Every line of the material below that contains the string "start" must appear in the answer.

----

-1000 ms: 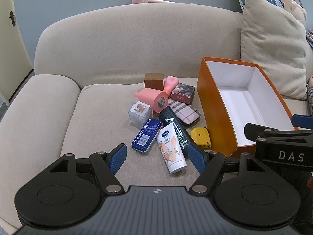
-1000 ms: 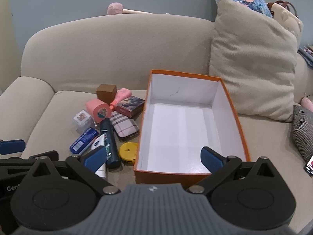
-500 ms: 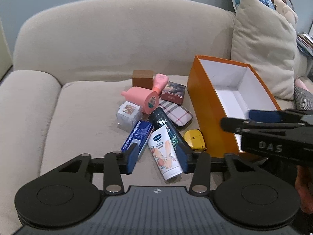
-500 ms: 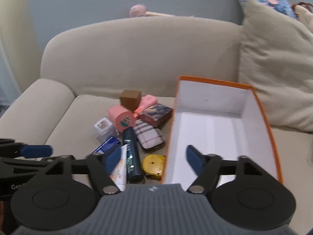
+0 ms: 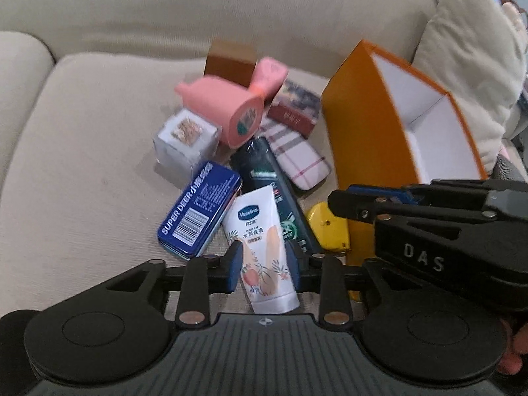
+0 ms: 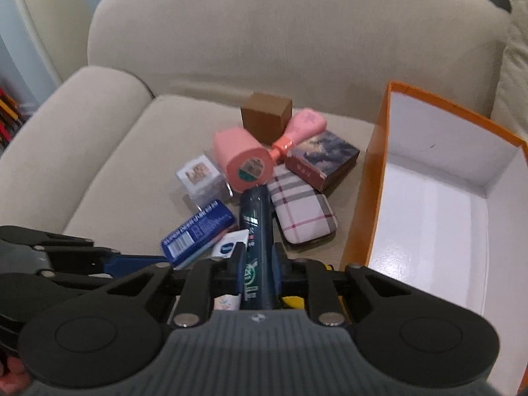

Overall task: Organize rigid objects
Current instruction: 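Grasp the white Vaseline tube with the left gripper while the right grasps the dark Clear bottle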

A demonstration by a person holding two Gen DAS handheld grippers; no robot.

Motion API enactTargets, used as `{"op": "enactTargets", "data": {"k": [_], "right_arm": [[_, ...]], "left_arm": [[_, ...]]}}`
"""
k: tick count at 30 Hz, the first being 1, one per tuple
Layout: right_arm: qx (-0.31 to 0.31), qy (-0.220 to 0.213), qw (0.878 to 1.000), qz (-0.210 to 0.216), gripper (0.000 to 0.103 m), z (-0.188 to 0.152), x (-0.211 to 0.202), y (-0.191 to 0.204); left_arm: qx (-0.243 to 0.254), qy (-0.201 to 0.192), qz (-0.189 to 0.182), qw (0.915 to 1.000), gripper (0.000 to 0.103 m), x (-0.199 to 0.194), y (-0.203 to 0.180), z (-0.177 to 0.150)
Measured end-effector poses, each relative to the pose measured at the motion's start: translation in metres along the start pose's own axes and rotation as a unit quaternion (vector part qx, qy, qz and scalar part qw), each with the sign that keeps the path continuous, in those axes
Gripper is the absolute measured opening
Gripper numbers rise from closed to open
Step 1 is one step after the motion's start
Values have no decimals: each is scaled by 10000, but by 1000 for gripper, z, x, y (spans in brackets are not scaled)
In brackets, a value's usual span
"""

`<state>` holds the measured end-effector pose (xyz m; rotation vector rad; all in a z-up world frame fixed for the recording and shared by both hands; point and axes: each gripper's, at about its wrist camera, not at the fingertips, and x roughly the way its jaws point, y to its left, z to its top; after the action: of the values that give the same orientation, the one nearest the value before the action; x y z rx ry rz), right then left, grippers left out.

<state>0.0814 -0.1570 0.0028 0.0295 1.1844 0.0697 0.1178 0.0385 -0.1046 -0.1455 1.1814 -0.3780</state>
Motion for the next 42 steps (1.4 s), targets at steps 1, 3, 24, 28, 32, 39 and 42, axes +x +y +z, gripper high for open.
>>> {"op": "enactTargets", "data": {"k": [1,3,24,28,32,39,42], "right_arm": [[-11,61,10000,-13,12,2,4,-1],[-26,139,9999,-22,12,6,13,-5],[-238,494,9984,148,17,19,51,-3],[-40,680,9974,224,24,20,66,-4],[110,832,9962,223,38,22,81,-4],[298,858,9955,254,40,24,96,-5],[389,966,9942,283,40,23,104,-5]], "left_arm": [[-41,102,-4,9999,50,7,1,1],[-136,216,-43,9997,62,15,3,3],[-453,492,232,9975,45,37,27,13],[-408,408,128,9983,29,27,30,18],[-564,397,38,9976,23,20,38,19],[-468,432,282,9976,19,10,38,19],[-471,444,295,9975,23,13,39,19]]}}
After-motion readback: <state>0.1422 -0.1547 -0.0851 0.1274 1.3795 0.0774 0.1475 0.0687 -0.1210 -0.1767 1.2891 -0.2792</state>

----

* [SOLUTION TO THIS PROBLEM]:
Measured end-effector poses, each relative to the pose measured at the motion's start: translation in metres along the start pose's own axes and rotation as a unit quaternion (vector part qx, qy, qz and scalar part qw), each with the sign that keeps the path continuous, in those axes
Step 1 is one step after the motion's start

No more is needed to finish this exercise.